Dann gibts Noch eine Möglichkeit Gluon hat eine Anleitung Geschrieben wei man mit VM Arguments die Bibliothek hinzufügt..weis nich obs die Anleitung noch gibt

M.L sein (1) link benutzt das VM Argument



PS: Falls du im Studium bist / es in der Schule Lernst ist mein Weg "in der Regel" der der von den Lehrern bneutzt wird... im nachhinein bin ich von meinem Prof bissl enttäuscht weil das maven projekt 10 mal schneller geht


----------



## Albi_2020 (8. Mai 2021)

Also:

1. aktuelle Eclipse IDE 2020-12 für Mac installiert
2. JDK 16.0 für Mac installiert und mit Eclipse verknüpft
3. JavaFX Mac OS X SDK Release 16 von Gluon heruntergeladen
4. In Eclipse unter Help -> Marketplace -> e(fx)Eclipse 3.7.0 installiert
5. Eclipse Neustart
6. unter File -> New Project -> JavaFX -> JavaFX Project   neues Testprojekt angelegt
7. Test -> src -> application -> Main.java ausgeführt und folgende Fehlermeldung erhalten:
 "Error occurred during initialization of boot layer - java.lang.module.FindException: Module Test not found"
8. unter Preferences -> Java -> Build Path -> User Libraries -> New -> "Name auswählen" -> Add External jars -> 8x jar-Dateien aus lib-Ordner von Gluon zugefügt -> Apply & Close
9. Test -> rechte Maustaste -> Build Path -> Add Libraries -> User Libraries -> Next -> "Name auswählen" -> Finish

Nun sollten eigentlich die Fehlermeldungen schon verschwinden....tun sie aber nicht

10. Test -> rechte Maustaste -> Build Path -> Configure Build Path -> Libraries -> unter Classpath eigene Bibliothek zufügen und speichern


----------



## Gelöschtes Mitglied 65838 (8. Mai 2021)

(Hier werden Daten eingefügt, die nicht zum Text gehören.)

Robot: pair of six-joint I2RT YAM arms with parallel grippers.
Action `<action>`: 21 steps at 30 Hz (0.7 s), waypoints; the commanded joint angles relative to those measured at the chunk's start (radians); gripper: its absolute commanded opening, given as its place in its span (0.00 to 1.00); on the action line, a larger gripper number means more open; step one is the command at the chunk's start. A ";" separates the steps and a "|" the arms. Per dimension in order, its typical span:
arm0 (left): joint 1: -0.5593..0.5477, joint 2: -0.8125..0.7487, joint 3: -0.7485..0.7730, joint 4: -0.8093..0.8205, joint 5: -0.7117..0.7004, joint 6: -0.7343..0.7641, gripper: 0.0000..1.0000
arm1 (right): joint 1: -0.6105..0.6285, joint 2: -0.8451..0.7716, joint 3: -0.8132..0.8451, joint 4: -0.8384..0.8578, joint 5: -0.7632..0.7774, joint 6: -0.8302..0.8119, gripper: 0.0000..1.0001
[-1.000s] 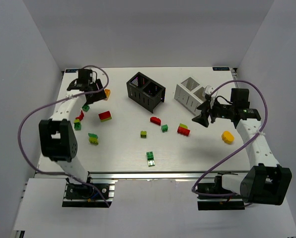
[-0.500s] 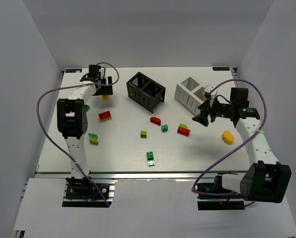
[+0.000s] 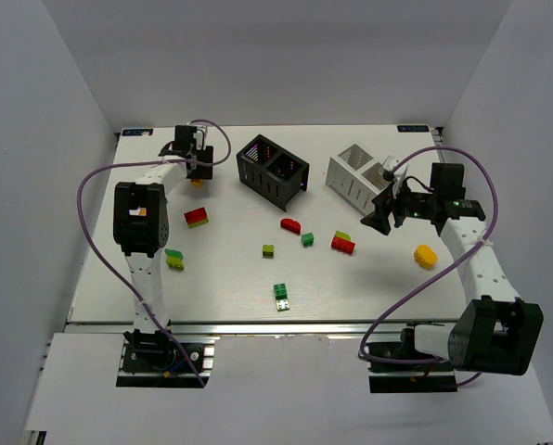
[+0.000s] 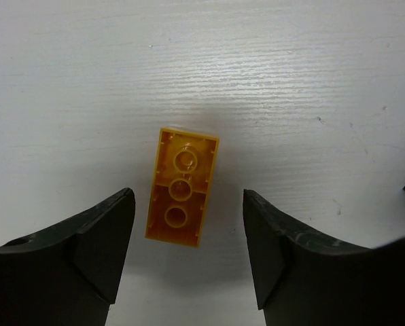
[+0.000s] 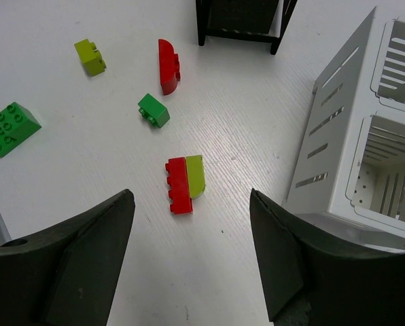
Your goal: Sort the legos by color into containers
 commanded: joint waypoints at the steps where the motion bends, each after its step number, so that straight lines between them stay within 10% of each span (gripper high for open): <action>1: 0.000 0.004 0.000 0.039 -0.021 0.020 0.72 | -0.006 0.002 0.042 0.028 -0.003 0.003 0.74; 13: 0.000 0.001 -0.058 0.051 -0.006 0.009 0.58 | -0.010 -0.021 0.052 0.015 -0.002 0.010 0.74; 18: 0.000 -0.100 -0.119 0.091 0.043 -0.015 0.28 | -0.010 -0.029 0.063 0.015 -0.014 0.029 0.70; 21: 0.000 -0.230 -0.216 0.140 0.161 -0.087 0.18 | -0.010 -0.020 0.080 0.032 -0.015 0.129 0.51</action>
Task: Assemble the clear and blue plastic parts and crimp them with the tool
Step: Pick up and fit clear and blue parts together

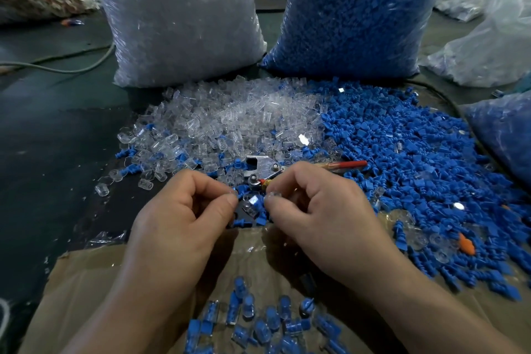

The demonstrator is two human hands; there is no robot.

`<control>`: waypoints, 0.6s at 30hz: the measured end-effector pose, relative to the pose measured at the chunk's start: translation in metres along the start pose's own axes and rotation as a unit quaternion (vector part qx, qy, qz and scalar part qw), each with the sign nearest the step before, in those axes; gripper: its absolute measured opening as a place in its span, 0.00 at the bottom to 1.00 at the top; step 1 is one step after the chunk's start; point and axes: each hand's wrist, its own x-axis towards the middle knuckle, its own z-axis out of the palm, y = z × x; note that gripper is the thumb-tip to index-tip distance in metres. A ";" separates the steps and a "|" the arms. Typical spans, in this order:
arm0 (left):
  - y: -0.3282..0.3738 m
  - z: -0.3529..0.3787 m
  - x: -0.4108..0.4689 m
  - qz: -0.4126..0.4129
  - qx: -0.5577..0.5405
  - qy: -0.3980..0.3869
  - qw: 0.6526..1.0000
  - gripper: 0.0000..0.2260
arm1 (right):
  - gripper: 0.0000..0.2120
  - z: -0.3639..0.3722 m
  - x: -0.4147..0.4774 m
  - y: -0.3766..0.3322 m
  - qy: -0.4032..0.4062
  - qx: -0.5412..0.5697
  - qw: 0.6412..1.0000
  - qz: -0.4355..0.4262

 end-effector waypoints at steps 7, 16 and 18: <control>0.000 -0.006 0.004 -0.023 -0.163 -0.094 0.982 0.21 | 0.05 -0.004 0.004 -0.001 -0.090 0.305 0.943 0.095; 0.012 -0.005 -0.002 -0.019 -0.089 -0.047 0.995 0.20 | 0.04 -0.006 0.003 -0.005 -0.142 0.446 0.875 0.121; 0.015 -0.006 -0.003 -0.018 -0.067 -0.043 0.997 0.20 | 0.03 -0.006 0.003 -0.005 -0.146 0.449 0.873 0.122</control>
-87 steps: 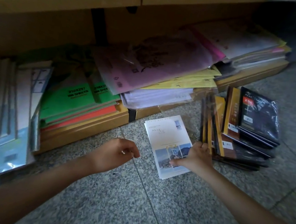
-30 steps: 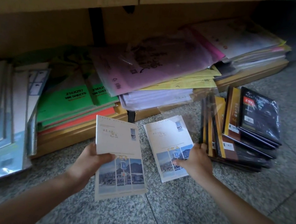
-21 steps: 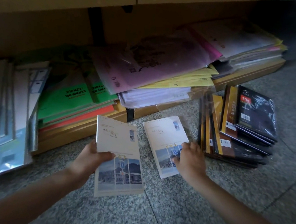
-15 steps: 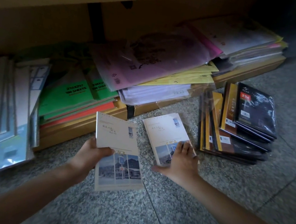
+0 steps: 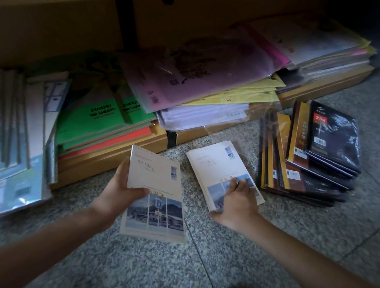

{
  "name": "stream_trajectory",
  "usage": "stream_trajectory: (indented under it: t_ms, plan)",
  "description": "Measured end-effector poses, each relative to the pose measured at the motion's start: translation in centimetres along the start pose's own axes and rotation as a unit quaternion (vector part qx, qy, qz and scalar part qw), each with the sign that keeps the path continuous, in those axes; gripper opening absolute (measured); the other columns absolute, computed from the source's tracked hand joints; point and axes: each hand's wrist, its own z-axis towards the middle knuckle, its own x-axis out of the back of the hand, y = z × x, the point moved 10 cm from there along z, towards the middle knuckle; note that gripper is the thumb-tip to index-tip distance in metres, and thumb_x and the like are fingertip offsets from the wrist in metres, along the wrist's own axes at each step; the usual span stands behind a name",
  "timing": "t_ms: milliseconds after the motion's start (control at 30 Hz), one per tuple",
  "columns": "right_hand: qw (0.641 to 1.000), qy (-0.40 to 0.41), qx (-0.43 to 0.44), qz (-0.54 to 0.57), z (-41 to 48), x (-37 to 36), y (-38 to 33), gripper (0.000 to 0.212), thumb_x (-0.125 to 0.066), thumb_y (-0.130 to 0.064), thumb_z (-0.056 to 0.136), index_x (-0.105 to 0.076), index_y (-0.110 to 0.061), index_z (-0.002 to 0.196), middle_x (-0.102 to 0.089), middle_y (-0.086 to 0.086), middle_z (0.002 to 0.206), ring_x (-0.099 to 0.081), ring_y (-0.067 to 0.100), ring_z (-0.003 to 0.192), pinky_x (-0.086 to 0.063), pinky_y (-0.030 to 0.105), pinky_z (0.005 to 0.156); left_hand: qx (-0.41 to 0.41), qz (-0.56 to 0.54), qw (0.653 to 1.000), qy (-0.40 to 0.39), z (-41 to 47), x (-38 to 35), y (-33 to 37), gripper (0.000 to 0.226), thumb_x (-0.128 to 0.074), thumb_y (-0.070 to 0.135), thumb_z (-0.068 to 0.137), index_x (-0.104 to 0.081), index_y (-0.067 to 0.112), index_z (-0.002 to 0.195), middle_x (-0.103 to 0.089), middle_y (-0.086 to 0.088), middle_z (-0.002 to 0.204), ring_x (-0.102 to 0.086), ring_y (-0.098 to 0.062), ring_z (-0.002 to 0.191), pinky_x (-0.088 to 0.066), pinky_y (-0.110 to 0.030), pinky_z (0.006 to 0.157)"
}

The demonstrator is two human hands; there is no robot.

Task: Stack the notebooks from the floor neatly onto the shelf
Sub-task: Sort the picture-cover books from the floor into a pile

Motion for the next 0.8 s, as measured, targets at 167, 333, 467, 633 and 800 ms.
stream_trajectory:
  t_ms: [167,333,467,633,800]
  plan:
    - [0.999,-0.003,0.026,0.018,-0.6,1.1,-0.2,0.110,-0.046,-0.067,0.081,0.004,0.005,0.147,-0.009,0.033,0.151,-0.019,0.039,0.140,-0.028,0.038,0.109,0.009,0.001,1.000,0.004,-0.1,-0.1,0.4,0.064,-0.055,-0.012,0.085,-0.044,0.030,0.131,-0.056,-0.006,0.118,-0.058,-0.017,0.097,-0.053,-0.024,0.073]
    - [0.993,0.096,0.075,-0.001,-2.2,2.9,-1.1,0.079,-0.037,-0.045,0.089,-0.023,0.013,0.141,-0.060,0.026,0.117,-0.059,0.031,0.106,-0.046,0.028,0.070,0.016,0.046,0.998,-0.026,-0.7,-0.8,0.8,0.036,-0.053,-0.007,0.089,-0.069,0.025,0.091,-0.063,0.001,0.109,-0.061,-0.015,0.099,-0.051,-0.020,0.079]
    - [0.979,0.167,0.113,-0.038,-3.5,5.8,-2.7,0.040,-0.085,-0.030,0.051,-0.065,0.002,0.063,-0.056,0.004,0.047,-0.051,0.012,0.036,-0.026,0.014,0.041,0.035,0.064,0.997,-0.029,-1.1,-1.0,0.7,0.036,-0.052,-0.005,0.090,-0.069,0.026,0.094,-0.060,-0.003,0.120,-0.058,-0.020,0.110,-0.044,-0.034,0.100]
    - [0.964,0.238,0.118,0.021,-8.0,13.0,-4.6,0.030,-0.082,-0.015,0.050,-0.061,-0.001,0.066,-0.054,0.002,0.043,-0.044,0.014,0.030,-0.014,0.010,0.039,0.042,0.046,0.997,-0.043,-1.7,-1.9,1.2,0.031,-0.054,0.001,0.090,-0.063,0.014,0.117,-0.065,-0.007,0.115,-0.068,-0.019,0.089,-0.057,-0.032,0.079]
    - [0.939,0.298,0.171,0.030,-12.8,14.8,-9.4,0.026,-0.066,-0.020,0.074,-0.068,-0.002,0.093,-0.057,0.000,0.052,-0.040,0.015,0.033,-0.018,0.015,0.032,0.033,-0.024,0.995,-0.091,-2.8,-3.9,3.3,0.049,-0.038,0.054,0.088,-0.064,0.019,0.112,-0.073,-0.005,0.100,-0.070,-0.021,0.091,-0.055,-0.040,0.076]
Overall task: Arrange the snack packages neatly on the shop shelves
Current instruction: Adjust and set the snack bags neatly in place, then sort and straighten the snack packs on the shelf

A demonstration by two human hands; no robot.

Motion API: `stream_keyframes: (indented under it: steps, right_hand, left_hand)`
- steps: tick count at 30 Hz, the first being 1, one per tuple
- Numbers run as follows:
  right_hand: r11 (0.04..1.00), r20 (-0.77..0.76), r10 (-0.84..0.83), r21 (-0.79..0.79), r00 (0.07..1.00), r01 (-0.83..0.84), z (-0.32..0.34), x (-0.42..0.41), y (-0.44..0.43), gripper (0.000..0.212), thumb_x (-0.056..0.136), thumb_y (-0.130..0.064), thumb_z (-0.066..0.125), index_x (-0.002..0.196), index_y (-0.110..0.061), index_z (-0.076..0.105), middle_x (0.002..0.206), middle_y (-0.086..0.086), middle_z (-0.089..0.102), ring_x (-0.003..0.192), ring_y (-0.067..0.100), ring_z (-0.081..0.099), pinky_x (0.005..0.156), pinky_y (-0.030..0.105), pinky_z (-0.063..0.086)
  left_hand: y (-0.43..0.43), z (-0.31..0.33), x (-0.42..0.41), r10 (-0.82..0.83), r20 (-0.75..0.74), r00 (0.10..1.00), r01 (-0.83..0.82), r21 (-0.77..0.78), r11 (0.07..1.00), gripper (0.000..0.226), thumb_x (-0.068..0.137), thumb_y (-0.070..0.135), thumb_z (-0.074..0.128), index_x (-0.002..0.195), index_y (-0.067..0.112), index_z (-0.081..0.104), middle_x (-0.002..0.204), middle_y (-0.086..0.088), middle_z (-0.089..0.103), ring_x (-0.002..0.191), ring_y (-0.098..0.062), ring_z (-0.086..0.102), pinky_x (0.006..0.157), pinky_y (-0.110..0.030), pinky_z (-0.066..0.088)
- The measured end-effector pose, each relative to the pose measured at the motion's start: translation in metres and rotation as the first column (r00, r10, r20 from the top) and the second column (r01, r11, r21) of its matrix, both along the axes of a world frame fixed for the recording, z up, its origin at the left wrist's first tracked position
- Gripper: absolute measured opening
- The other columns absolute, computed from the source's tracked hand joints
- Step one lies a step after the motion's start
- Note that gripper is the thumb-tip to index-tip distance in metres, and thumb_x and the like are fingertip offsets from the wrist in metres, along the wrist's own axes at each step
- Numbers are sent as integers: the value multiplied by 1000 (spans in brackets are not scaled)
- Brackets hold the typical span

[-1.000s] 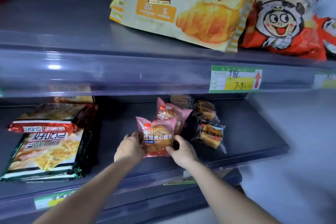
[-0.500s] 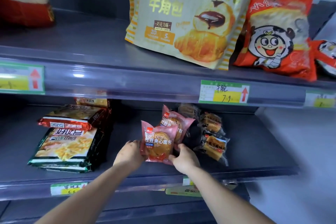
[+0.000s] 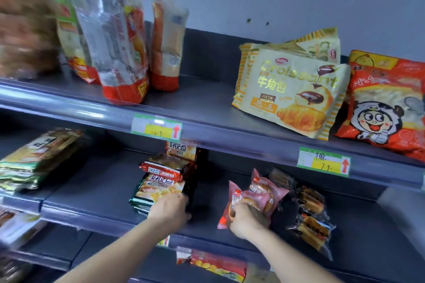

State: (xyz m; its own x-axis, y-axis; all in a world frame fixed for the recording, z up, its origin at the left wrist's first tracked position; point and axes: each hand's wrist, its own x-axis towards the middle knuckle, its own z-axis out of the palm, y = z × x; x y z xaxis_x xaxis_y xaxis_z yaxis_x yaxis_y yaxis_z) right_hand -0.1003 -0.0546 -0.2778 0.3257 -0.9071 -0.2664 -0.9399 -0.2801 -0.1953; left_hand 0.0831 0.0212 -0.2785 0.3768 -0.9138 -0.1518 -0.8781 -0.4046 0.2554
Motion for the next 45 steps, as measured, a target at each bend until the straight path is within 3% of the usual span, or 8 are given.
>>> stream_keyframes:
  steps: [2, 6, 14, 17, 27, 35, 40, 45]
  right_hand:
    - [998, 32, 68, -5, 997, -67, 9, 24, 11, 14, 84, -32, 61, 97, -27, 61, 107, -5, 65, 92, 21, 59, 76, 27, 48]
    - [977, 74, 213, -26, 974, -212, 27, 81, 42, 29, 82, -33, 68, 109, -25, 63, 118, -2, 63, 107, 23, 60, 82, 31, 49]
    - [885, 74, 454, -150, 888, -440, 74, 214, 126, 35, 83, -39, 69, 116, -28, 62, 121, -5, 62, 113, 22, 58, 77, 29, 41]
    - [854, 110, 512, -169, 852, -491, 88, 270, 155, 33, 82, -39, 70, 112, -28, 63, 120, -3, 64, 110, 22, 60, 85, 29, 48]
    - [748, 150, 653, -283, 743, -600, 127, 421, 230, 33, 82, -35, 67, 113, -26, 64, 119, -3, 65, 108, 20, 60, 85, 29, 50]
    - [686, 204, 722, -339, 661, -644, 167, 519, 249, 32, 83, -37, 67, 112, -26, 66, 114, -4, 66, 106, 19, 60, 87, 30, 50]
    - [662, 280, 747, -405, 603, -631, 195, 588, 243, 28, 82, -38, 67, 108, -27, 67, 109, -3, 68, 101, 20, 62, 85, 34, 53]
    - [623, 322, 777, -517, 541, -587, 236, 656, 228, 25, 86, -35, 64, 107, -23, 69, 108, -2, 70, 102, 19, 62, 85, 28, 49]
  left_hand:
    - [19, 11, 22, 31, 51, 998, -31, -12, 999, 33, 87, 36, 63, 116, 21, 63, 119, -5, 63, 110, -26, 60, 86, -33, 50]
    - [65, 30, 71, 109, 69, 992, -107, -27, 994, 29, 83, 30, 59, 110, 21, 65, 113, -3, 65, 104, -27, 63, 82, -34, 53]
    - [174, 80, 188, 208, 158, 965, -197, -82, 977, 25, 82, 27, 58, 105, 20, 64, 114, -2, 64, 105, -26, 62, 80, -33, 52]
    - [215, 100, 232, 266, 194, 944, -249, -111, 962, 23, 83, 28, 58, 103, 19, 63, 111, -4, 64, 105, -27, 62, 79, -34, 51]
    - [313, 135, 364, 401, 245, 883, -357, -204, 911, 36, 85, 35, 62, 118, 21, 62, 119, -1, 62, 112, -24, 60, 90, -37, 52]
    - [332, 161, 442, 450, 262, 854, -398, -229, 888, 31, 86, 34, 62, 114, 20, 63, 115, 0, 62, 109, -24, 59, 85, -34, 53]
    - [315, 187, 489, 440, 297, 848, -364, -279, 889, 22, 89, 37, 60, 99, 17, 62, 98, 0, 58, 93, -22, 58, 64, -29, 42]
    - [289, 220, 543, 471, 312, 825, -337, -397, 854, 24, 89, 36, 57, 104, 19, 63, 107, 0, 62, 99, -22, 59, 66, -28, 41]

was steht in deiner Module info drin und wo liegt sie


----------



## kneitzel (8. Mai 2021)

Schau Dir bitte einmal das Getting Started von https://openjfx.io an. Da hast Du wirklich alles im Detail erklärt - incl. genauer Beschreibung, wo Du was in Eclipse eintragen musst.

Aber generell rate ich dazu, Projekte mit Maven oder Gradle zu verwalten. Da kann man dann deutlich einfacher helfen als in einer IDE zu erläutern / prüfen, ob Du überall wirklich die richtigen Einstellungen hast.


----------



## Gelöschtes Mitglied 65838 (8. Mai 2021)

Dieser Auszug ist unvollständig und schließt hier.